Company Filing History:
Years Active: 2025
Title: Durgesh Kalwar: Innovator in Robotic Navigation
Introduction
Durgesh Kalwar is a notable inventor based in Thane West, India. He has made significant contributions to the field of robotics, particularly in the area of reinforcement learning and robotic navigation. His innovative approach has the potential to enhance the efficiency and effectiveness of mobile robots in various applications.
Latest Patents
Durgesh Kalwar holds a patent titled "Method and system for reinforcement learning and dual channel action embedding based robotic navigation." This patent presents a Reinforcement Learning (RL) based architecture designed to efficiently learn action embeddings in a low-dimensional space. The system is capable of receiving a goal for a mobile robot to reach while obtaining its current location. It utilizes RL techniques to gather current transition dynamics associated with multiple directional actuators. The architecture computes a plurality of embeddings based on the robot's current location and transition dynamics using a trained Dual Channel Training (DCT) based autoencoder decoder model. Ultimately, it calculates a displacement vector for the robot's navigation based on these embeddings.
Career Highlights
Durgesh Kalwar is currently employed at Tata Consultancy Services Limited, where he applies his expertise in robotics and artificial intelligence. His work focuses on developing advanced systems that leverage machine learning techniques to improve robotic functionalities.
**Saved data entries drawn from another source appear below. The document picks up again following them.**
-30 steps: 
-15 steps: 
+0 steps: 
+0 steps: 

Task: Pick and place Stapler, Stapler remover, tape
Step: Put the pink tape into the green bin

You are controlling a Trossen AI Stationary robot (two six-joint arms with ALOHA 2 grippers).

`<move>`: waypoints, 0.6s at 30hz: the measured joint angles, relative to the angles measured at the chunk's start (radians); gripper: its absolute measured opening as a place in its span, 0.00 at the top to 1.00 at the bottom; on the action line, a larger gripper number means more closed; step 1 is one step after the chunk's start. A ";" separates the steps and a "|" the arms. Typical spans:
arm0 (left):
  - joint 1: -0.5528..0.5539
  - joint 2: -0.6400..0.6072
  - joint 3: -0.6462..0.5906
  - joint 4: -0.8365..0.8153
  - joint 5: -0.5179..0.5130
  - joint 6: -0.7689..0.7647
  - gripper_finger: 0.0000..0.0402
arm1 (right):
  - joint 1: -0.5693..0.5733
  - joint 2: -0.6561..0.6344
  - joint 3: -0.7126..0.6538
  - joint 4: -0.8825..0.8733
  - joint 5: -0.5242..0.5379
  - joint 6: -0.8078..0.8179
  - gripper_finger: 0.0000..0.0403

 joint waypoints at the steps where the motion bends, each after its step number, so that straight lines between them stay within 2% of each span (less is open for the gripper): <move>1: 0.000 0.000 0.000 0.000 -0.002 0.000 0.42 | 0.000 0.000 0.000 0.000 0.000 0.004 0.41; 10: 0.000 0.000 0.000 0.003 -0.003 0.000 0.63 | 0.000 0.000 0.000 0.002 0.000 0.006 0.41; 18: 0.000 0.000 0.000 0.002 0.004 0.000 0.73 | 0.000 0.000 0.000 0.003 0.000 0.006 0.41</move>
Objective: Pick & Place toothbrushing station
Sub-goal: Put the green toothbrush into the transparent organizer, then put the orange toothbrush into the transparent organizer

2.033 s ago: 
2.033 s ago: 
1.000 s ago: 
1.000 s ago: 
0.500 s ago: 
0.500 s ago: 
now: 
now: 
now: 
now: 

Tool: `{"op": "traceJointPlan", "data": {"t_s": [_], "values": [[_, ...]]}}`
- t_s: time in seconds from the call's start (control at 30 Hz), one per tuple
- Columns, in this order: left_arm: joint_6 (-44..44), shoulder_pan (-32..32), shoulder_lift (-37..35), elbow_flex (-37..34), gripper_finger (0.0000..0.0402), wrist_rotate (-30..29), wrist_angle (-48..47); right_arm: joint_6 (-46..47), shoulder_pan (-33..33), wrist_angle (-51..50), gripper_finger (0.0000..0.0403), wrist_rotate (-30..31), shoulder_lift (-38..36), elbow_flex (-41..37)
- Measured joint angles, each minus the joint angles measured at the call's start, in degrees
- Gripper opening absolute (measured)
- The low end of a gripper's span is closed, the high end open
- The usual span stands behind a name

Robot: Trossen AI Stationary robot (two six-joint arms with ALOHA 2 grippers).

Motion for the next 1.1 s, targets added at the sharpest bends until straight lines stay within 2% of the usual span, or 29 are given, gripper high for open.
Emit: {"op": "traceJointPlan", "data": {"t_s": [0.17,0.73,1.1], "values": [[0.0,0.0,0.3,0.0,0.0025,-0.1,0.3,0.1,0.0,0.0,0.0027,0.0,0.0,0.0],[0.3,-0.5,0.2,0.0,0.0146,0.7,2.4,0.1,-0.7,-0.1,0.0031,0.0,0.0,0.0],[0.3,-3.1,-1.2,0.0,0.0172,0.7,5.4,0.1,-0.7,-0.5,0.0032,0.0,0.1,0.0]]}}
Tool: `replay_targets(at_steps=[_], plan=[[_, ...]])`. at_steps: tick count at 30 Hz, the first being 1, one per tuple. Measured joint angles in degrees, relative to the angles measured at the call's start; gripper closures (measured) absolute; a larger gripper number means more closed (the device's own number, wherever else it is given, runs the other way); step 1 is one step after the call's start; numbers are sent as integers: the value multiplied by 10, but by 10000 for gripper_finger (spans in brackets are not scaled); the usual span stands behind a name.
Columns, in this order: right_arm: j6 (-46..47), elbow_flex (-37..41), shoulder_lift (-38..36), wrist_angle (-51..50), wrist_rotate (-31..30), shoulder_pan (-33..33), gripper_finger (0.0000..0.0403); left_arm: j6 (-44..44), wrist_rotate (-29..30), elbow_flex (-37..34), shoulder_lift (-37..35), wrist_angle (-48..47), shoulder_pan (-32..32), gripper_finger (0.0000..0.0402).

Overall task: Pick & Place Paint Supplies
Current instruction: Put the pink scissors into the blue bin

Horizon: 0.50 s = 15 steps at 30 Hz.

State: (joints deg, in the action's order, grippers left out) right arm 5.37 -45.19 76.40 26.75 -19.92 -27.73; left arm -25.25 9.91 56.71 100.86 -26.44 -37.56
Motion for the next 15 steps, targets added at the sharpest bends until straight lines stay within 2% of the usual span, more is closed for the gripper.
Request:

His innovative contributions have positioned him as a key player in the field.
Collaborations
Durgesh has collaborated with talented coworkers such as Harshad Khadilkar and Hardik Meisheri. Their combined efforts contribute to the advancement of technology in their respective projects.
Conclusion
Durgesh Kalwar's work in robotic navigation through reinforcement learning showcases his innovative spirit and dedication to advancing technology. His contributions are paving the way for more efficient robotic systems in the future.